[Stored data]
• • •

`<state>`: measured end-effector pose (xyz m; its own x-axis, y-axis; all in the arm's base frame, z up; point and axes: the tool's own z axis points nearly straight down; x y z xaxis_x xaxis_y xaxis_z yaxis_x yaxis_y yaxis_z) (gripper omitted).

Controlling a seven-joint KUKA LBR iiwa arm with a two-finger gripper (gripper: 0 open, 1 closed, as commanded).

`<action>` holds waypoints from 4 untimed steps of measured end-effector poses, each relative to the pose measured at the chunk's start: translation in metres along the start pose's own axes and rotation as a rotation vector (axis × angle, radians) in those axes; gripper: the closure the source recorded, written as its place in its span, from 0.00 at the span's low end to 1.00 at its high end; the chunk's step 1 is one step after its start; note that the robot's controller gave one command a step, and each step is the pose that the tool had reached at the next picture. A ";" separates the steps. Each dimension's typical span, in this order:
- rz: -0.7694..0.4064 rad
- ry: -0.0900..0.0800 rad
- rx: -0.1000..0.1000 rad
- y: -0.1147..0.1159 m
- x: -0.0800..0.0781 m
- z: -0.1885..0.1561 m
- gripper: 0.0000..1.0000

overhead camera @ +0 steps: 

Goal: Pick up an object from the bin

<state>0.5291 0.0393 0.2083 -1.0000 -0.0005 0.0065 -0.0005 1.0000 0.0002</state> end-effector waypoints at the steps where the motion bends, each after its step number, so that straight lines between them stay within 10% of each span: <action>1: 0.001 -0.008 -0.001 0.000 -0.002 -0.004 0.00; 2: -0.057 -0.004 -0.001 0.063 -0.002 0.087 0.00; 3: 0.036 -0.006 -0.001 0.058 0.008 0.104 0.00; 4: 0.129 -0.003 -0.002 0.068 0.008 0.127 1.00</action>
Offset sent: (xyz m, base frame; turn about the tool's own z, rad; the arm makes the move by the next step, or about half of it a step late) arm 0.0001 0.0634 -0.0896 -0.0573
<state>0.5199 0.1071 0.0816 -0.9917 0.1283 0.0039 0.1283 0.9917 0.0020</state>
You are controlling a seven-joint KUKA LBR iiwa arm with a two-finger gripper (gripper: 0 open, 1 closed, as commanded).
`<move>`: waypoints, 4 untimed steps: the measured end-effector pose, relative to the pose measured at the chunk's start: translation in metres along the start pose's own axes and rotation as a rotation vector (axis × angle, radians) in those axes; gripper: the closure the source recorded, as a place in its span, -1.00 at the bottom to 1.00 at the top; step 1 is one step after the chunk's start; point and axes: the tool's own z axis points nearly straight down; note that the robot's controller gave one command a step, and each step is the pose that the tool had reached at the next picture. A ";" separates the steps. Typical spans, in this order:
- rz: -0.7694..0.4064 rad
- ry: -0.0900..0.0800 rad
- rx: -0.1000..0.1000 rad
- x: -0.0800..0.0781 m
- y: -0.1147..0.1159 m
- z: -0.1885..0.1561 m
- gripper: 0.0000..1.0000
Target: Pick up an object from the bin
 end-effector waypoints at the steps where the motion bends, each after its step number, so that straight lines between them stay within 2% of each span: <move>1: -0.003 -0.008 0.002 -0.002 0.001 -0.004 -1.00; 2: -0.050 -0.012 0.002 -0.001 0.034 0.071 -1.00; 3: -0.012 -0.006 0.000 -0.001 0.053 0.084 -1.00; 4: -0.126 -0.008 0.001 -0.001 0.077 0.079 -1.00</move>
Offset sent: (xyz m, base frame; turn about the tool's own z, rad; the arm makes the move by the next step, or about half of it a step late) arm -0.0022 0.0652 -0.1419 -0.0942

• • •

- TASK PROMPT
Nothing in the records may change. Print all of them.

- OUTPUT BELOW
`<state>`: measured end-effector pose (xyz m; its own x-axis, y-axis; all in the arm's base frame, z up; point and axes: the tool's own z axis points nearly straight down; x y z xaxis_x xaxis_y xaxis_z yaxis_x yaxis_y yaxis_z) (gripper omitted).

Controlling a seven-joint KUKA LBR iiwa arm with a two-finger gripper (gripper: 0 open, 1 closed, as commanded).

`<action>` holds waypoints from 4 untimed steps of measured end-effector poses, each relative to the pose measured at the chunk's start: translation in metres along the start pose's own axes and rotation as a rotation vector (axis × angle, radians) in those axes; gripper: the closure the source recorded, written as its place in its span, from 0.00 at the span's low end to 1.00 at its high end; the chunk's step 1 is one step after its start; note that the robot's controller gave one command a step, and each step is the pose that the tool had reached at the next picture. A ";" separates the steps. Each dimension's typical span, in this order:
- rz: -0.7694..0.4064 rad
- ry: -0.0900..0.0800 rad
- rx: -0.1000..0.1000 rad
- y: -0.1147..0.1159 m
- x: -0.0800..0.0781 m
- z: -0.1885..0.1561 m
- gripper: 0.0000..1.0000

overhead camera @ +0 steps: 

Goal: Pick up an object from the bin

<state>0.5291 0.0393 0.2083 -1.0000 -0.0005 0.0065 -0.0005 1.0000 0.0002</state> end-effector waypoints at the steps where the motion bends, each after its step number, so that straight lines between them stay within 10% of each span: <action>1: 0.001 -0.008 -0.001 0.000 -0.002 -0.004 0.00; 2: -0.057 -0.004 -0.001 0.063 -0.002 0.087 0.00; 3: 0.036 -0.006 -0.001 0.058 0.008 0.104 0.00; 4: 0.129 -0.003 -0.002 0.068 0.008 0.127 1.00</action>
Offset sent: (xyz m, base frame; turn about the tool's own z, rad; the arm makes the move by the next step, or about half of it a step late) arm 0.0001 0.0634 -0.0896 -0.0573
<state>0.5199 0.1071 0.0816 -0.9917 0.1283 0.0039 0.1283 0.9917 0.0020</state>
You are controlling a seven-joint KUKA LBR iiwa arm with a two-finger gripper (gripper: 0 open, 1 closed, as commanded).
`<move>`: waypoints, 4 untimed steps: the measured end-effector pose, relative to the pose measured at the chunk's start: translation in metres along the start pose's own axes and rotation as a rotation vector (axis × angle, radians) in those axes; gripper: the closure the source recorded, as a place in its span, -1.00 at the bottom to 1.00 at the top; step 1 is one step after the chunk's start; point and axes: the tool's own z axis points nearly straight down; note that the robot's controller gave one command a step, and each step is the pose that the tool had reached at the next picture. A ";" separates the steps. Typical spans, in this order:
- rz: -0.7694..0.4064 rad
- ry: -0.0900..0.0800 rad
- rx: -0.1000..0.1000 rad
- x: -0.0800..0.0781 m
- y: -0.1147..0.1159 m
- z: -0.1885..0.1561 m
- gripper: 0.0000..1.0000
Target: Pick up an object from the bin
 end-effector waypoints at the steps where the motion bends, each after its step number, so that straight lines between them stay within 2% of each span: <move>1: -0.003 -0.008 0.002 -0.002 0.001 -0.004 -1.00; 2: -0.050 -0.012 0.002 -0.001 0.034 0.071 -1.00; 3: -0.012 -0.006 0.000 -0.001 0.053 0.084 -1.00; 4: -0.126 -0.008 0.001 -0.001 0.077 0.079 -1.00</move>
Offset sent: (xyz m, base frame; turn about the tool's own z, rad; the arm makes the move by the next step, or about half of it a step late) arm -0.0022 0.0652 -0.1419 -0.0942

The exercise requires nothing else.